======== Data to examine
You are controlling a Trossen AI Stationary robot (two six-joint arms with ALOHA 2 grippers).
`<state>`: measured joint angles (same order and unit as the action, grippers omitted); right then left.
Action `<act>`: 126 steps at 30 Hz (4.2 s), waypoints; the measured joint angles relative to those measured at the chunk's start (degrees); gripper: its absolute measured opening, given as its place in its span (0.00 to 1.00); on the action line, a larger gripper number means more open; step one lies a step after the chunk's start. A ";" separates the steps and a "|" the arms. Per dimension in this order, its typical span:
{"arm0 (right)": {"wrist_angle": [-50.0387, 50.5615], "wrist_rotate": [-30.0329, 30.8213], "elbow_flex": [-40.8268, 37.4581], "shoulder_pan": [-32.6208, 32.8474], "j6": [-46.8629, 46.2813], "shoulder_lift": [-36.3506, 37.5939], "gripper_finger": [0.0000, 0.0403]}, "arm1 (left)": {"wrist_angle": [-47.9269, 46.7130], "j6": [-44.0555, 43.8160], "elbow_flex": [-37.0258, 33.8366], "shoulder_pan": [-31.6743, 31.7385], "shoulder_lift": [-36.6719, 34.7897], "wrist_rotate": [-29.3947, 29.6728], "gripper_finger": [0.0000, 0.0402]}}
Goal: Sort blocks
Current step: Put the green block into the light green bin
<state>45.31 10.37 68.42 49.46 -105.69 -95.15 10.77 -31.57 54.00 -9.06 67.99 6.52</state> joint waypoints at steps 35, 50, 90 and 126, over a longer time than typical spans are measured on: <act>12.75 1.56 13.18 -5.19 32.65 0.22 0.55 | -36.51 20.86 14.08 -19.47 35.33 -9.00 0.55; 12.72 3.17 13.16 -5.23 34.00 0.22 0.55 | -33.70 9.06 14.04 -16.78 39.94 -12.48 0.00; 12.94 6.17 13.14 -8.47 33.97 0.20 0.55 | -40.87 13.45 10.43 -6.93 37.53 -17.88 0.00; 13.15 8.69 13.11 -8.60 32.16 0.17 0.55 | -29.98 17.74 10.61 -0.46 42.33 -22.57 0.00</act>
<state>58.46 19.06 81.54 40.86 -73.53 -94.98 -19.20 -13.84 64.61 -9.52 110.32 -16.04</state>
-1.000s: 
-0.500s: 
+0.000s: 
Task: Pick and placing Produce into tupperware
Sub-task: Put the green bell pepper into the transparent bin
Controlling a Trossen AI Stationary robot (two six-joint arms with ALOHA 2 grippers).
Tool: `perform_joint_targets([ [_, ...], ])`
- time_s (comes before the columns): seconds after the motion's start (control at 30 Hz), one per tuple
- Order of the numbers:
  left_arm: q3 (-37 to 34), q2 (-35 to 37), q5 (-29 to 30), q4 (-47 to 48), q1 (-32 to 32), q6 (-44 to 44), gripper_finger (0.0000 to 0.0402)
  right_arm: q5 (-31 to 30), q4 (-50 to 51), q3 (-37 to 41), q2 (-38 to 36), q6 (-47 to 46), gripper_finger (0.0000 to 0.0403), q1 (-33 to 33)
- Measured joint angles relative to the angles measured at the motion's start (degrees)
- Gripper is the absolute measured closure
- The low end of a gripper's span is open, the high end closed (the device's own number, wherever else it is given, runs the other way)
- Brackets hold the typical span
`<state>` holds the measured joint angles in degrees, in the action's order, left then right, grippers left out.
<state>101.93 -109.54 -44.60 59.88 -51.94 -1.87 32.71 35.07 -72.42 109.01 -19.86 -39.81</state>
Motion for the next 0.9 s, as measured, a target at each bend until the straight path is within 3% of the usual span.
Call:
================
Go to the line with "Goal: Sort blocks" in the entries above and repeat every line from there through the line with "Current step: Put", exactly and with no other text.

Response =>
Goal: Sort blocks
Current step: Put the green block into the light green bin

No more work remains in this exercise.